Bogojeska, J. (2011). Statistical Learning Methods for Bias-aware HIV Therapy Screening. PhD Thesis, Universität des Saarlandes, Saarbrücken.


Cite as: https://hdl.handle.net/11858/00-001M-0000-0010-119A-8
Abstract
The human immunodeficiency virus (HIV) is the causative agent of the acquired
immunodeficiency syndrome (AIDS) which claimed nearly $30$ million lives and is
arguably among the worst plagues in human history. With no cure or vaccine in
sight, HIV patients are treated by administration of combinations of
antiretroviral drugs. The very large number of such combinations makes the
manual search for an effective therapy practically impossible, especially in
advanced stages of the disease. Therapy selection can be supported by
statistical methods that predict the outcomes of candidate therapies. However,
these methods are based on clinical data sets that are biased in many ways.
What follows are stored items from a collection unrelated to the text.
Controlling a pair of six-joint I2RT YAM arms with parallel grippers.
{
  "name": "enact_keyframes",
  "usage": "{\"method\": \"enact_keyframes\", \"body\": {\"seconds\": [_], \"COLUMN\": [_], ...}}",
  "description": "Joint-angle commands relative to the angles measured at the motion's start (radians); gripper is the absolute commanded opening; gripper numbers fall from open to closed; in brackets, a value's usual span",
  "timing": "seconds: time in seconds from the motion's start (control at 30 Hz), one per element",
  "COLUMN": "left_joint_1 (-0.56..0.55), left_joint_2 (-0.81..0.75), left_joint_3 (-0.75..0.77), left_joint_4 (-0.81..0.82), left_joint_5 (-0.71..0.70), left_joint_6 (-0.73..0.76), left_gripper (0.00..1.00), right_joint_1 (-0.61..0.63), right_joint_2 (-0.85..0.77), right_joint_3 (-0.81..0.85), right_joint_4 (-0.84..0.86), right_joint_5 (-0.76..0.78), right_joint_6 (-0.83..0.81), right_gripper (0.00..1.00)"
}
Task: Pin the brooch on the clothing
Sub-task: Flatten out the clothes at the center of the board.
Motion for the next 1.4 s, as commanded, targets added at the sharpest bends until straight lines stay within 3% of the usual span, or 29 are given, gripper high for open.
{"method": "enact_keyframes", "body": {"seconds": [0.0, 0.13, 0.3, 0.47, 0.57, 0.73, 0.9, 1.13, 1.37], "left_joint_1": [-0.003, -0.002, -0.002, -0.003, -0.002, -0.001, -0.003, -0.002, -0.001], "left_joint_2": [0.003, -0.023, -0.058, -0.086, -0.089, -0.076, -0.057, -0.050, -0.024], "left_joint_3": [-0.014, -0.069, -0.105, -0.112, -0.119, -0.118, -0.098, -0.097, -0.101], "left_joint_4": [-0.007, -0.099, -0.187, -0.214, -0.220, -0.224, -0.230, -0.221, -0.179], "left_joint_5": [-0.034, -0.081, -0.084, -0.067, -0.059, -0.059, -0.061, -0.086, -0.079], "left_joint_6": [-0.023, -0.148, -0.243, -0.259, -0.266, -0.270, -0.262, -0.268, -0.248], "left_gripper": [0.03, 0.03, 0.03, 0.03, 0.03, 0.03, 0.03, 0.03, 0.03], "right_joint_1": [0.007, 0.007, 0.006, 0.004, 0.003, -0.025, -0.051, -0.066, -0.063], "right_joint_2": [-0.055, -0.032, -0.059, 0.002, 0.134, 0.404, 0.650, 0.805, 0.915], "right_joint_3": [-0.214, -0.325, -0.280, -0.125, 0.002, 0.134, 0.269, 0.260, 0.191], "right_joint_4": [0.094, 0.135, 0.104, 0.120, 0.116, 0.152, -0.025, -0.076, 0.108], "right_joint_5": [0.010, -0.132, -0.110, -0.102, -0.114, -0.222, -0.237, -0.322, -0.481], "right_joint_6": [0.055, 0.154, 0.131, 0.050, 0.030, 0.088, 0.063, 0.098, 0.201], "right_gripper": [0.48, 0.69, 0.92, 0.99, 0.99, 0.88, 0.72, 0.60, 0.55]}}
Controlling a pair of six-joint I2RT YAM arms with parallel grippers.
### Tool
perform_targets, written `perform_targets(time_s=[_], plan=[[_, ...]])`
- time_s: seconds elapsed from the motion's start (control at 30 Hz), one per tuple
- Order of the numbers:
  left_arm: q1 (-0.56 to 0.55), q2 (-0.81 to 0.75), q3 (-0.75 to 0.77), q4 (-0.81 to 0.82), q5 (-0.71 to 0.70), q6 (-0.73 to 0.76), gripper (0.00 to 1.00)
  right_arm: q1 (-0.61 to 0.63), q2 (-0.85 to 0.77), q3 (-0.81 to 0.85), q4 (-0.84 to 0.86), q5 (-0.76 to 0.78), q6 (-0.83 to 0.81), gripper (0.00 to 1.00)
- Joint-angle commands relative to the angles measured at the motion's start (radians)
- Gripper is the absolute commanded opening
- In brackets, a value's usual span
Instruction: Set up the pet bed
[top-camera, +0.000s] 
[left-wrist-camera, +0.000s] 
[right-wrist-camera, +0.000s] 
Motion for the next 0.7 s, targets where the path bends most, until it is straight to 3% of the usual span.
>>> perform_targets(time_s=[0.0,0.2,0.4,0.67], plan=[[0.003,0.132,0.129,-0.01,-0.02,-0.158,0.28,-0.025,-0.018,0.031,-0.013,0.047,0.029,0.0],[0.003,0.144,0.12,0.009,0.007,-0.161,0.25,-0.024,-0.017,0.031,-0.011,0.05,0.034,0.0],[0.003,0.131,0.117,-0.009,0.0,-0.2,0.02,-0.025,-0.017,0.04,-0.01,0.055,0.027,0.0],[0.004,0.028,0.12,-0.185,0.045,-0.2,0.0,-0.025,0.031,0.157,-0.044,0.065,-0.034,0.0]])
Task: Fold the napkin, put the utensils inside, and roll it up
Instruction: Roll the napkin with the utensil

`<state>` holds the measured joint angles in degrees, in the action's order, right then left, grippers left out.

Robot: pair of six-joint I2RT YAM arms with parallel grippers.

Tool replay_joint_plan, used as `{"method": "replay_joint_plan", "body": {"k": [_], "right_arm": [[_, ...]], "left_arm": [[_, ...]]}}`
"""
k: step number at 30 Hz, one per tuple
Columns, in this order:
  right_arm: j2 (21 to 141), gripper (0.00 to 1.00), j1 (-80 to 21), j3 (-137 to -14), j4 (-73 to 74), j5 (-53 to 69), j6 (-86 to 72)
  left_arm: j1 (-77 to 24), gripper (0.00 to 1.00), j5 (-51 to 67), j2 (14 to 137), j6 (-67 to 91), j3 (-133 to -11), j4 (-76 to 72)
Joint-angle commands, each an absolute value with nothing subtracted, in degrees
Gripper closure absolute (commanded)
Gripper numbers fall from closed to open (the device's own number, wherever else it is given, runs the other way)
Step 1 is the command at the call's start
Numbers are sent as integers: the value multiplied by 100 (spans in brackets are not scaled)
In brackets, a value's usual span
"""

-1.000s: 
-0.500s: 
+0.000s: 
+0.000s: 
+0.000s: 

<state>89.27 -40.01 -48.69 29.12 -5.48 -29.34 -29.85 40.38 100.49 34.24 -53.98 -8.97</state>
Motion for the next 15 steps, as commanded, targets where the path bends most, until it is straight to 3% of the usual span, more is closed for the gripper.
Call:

The
main sources of bias are the evolving trends of treating HIV patients, the
sparse, uneven therapy representation, the different treatment backgrounds of
the clinical samples and the differing abundances of the various
therapy-experience levels.

In this thesis we focus on the problem of devising bias-aware statistical
learning methods for HIV therapy screening -- predicting the effectiveness of
HIV combination therapies. For this purpose we develop five novel approaches
that when predicting outcomes of HIV therapies address the aforementioned
biases in the clinical data sets. Three of the approaches aim for good
prediction performance for every drug combination independent of its abundance
in the HIV clinical data set. To achieve this, they balance the sparse and
uneven therapy representation by using different routes of sharing common
knowledge among related therapies. The remaining two approaches additionally
account for the bias originating from the differing treatment histories of the
samples making up the HIV clinical data sets. For this purpose, both methods
predict the response of an HIV combination therapy by taking not only the most
recent (target) therapy but also available information from preceding therapies
into account. In this way they provide good predictions for advanced patients
in mid to late stages of HIV treatment, and for rare drug combinations.

All our methods use the time-oriented evaluation scenario, where models are
trained on data from the less recent past while their performance is evaluated
on data from the more recent past. This is the approach we adopt to account for
the evolving treatment trends in the HIV clinical practice and thus offer a
realistic model assessment.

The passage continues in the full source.